*Information:*
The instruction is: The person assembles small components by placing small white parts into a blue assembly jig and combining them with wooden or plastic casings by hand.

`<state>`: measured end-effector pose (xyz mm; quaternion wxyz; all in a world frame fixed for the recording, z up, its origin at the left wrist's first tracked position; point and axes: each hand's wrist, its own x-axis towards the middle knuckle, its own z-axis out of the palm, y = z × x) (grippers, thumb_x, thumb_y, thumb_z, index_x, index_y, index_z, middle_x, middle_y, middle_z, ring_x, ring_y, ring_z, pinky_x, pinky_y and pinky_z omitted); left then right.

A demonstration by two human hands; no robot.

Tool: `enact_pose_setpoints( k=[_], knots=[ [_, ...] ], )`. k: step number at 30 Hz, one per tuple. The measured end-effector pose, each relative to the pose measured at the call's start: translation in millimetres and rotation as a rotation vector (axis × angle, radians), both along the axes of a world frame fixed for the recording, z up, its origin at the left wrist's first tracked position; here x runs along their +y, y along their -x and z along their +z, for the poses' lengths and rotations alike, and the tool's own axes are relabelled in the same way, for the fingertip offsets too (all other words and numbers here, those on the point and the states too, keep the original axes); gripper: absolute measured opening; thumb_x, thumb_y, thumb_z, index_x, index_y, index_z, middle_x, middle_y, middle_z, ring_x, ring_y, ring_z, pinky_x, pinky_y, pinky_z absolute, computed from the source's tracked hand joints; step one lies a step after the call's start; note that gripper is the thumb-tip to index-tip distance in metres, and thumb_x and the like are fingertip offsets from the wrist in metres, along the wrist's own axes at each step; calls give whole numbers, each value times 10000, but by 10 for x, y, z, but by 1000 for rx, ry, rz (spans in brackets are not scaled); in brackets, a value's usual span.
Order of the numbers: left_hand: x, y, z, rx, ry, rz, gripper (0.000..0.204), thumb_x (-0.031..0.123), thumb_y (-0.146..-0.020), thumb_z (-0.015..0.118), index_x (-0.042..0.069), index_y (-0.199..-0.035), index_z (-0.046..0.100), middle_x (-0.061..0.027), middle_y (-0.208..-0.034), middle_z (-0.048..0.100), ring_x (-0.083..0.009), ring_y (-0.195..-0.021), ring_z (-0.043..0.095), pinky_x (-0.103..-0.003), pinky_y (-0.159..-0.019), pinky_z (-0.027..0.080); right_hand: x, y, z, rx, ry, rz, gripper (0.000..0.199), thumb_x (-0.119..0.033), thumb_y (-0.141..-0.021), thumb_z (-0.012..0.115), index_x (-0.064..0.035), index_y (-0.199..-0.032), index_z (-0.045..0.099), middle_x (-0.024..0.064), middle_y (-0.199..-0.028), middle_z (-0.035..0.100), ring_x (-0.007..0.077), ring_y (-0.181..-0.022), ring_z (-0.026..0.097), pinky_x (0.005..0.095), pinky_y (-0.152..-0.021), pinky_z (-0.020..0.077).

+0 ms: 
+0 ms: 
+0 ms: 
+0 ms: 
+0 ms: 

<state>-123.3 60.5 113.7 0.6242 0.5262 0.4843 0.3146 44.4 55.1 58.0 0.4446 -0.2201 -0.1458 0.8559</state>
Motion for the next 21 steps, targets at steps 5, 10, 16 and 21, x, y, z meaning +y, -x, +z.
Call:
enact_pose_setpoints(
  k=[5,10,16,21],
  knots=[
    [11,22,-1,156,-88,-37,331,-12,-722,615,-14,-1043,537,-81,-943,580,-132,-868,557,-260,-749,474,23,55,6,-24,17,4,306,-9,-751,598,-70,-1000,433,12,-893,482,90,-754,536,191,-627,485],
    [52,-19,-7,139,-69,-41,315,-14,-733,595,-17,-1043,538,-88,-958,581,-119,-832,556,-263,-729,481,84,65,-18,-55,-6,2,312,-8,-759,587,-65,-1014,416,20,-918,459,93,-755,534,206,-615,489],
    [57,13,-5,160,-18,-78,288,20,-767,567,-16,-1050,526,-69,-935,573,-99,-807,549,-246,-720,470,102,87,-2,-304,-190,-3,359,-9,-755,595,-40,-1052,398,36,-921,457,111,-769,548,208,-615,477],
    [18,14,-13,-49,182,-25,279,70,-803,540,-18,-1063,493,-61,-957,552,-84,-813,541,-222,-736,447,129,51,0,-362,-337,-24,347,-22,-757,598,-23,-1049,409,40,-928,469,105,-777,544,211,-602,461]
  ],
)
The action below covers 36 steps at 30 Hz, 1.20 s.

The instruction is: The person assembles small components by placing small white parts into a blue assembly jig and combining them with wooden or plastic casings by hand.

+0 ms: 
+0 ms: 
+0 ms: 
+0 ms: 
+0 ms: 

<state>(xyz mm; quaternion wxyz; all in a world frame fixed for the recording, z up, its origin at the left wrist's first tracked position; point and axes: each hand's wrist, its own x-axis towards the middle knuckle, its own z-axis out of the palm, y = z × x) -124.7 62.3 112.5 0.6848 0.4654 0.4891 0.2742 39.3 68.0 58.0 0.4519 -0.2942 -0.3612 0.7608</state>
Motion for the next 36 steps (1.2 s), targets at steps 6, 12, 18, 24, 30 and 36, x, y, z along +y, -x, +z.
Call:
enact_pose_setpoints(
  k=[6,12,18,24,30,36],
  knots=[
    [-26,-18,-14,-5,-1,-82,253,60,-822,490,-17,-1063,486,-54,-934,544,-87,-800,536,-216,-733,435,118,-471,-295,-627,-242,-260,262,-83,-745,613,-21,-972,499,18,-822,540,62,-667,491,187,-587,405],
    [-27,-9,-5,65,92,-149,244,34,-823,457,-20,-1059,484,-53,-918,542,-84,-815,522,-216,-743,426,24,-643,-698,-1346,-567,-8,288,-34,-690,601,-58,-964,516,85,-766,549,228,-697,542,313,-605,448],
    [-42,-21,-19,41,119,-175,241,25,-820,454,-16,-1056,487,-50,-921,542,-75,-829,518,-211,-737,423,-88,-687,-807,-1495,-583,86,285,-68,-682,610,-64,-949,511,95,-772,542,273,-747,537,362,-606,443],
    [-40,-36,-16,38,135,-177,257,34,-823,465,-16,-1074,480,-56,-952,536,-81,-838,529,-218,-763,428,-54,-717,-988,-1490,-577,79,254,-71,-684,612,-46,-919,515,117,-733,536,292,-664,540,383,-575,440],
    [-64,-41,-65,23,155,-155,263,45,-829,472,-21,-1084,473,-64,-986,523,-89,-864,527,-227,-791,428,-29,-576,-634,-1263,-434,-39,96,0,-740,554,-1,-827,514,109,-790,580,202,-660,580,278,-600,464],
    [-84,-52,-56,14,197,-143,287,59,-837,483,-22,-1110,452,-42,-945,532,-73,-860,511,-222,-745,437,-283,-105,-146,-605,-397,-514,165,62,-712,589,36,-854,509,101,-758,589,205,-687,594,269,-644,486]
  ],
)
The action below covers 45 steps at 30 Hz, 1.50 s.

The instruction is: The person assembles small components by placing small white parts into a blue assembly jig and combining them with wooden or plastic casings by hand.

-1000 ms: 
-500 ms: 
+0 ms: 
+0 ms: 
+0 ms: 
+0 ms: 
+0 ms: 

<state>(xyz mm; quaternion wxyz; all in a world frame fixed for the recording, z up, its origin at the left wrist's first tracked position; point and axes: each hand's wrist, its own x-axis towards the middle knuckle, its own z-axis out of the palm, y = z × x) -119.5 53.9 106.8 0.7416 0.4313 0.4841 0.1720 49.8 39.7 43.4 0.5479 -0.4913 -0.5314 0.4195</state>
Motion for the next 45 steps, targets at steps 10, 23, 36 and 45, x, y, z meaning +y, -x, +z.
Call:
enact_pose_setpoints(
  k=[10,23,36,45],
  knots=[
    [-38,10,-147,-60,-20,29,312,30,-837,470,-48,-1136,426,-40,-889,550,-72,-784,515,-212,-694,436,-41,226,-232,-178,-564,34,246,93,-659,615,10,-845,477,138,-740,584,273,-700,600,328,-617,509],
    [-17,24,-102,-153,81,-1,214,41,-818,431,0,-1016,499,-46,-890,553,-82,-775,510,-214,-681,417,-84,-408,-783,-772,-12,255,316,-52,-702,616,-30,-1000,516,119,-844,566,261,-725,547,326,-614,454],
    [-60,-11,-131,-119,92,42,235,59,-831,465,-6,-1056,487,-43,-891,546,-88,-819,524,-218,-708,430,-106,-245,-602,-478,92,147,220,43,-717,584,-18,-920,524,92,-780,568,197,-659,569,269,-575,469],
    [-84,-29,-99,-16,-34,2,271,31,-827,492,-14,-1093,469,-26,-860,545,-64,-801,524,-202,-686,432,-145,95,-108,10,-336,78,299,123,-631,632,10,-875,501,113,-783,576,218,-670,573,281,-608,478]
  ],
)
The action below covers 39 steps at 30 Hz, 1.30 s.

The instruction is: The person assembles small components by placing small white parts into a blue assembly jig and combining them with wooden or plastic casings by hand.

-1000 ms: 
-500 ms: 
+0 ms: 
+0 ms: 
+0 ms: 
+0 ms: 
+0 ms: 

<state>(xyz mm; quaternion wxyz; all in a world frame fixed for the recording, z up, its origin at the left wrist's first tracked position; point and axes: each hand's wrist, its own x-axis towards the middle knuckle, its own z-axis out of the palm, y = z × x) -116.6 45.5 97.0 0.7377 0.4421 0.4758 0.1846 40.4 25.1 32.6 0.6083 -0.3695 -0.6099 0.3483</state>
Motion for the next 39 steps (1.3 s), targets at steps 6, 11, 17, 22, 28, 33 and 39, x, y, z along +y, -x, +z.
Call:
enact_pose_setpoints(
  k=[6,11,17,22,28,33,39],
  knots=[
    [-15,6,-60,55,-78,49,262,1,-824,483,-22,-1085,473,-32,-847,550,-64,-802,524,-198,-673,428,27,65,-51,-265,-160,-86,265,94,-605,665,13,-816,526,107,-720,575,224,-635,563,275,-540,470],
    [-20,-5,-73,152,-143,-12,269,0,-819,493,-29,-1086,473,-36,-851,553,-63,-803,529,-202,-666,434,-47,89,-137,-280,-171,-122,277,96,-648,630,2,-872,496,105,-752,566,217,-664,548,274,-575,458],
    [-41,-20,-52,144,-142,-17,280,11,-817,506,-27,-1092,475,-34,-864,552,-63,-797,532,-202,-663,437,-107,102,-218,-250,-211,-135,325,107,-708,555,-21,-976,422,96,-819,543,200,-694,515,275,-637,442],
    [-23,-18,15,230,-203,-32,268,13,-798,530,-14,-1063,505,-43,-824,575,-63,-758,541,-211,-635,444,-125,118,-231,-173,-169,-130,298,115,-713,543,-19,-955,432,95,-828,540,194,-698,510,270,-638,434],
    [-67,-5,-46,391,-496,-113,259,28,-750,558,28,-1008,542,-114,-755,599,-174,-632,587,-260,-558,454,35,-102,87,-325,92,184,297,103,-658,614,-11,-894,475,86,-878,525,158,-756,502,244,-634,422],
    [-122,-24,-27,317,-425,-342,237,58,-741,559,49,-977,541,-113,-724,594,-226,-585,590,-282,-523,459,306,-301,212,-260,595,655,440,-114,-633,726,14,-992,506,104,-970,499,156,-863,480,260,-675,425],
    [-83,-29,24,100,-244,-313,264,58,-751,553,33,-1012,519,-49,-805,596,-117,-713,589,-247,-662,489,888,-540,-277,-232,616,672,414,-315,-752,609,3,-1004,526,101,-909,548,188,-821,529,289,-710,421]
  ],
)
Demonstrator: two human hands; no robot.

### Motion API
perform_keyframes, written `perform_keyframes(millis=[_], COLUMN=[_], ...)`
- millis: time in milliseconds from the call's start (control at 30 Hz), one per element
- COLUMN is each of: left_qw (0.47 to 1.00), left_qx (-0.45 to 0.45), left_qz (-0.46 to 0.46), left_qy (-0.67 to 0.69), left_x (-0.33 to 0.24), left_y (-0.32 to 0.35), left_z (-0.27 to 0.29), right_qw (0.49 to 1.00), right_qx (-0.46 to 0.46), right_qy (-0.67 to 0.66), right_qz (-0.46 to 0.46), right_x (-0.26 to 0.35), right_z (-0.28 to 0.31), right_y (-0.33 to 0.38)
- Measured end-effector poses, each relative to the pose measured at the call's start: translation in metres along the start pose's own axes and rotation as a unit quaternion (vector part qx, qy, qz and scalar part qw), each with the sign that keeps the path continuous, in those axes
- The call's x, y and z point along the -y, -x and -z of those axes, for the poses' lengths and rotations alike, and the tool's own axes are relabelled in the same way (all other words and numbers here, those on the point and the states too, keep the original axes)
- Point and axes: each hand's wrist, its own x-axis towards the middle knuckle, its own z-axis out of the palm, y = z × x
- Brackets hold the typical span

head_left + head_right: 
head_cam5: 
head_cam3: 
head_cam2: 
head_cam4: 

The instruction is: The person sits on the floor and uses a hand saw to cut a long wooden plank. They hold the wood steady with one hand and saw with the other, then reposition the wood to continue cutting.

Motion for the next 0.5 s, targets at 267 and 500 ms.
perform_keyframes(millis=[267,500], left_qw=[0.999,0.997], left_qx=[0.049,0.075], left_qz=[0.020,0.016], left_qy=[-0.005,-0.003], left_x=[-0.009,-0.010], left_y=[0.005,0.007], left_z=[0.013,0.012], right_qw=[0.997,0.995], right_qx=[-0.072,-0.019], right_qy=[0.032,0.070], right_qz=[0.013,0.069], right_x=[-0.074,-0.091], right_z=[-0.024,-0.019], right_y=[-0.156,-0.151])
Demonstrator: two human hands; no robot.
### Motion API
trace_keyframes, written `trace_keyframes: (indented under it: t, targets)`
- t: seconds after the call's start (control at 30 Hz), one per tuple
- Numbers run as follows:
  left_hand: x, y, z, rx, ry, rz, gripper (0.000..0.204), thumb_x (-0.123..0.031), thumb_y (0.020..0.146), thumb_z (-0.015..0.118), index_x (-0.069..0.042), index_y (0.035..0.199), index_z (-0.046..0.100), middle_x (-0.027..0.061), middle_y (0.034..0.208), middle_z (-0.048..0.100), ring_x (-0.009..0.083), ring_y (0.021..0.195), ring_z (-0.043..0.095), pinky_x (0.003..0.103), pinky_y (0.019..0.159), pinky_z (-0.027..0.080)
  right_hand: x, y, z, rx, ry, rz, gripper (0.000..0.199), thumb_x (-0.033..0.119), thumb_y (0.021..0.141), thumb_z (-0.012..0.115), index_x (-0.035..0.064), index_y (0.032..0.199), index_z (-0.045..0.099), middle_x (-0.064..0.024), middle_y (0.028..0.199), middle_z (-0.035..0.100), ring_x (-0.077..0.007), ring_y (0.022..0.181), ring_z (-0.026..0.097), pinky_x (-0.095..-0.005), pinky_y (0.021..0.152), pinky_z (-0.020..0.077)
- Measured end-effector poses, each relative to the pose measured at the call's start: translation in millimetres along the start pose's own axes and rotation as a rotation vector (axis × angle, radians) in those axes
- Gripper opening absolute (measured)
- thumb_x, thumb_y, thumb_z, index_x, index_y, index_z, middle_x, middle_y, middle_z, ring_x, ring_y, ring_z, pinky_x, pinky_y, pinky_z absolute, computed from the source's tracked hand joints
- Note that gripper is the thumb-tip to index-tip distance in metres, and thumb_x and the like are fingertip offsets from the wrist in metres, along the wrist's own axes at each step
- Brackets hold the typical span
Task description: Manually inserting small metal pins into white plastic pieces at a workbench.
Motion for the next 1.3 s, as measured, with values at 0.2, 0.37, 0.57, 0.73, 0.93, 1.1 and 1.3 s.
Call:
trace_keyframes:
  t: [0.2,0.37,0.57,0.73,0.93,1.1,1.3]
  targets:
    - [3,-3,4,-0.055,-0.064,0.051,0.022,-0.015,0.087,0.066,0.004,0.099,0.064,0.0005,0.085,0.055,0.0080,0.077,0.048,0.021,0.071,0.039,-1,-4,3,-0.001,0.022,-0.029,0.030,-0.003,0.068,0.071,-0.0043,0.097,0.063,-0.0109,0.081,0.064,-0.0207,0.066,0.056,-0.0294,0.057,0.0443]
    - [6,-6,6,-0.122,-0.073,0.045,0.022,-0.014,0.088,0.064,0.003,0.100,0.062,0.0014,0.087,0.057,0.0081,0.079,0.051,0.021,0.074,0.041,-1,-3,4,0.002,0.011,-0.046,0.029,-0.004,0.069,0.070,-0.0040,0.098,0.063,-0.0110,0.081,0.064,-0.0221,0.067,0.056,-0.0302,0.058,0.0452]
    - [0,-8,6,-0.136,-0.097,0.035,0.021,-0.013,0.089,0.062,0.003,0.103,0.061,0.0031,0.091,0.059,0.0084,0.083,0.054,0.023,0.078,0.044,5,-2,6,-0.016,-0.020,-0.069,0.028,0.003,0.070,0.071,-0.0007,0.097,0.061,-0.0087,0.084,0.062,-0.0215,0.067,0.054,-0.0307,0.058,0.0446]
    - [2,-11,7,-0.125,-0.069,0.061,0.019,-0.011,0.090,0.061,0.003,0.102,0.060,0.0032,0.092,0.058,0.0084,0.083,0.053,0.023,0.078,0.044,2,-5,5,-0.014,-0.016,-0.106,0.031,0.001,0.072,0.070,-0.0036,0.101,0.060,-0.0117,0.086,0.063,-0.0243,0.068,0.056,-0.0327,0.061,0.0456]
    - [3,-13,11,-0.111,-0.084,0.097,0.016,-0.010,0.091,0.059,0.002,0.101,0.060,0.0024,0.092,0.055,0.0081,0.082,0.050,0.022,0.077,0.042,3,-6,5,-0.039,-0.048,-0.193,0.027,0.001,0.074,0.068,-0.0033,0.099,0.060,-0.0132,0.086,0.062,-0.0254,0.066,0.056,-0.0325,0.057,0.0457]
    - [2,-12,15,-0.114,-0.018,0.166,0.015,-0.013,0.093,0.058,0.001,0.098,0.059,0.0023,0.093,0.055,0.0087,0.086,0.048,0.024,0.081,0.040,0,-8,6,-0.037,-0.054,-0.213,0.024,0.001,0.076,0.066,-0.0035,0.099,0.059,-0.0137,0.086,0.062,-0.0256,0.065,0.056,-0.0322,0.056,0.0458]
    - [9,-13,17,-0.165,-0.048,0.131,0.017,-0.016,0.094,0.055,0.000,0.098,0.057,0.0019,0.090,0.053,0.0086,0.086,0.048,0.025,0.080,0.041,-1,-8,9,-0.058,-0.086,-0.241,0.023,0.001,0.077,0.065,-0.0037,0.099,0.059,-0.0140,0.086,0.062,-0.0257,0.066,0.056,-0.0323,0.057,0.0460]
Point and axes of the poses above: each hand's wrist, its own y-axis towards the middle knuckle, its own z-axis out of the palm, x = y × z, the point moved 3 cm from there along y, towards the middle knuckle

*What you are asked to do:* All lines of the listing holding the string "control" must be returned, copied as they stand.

*Exercise output:*
- millis: time in milliseconds from the call's start (control at 30 Hz), one per element
- t: seconds after the call's start (control at 30 Hz), one per tuple

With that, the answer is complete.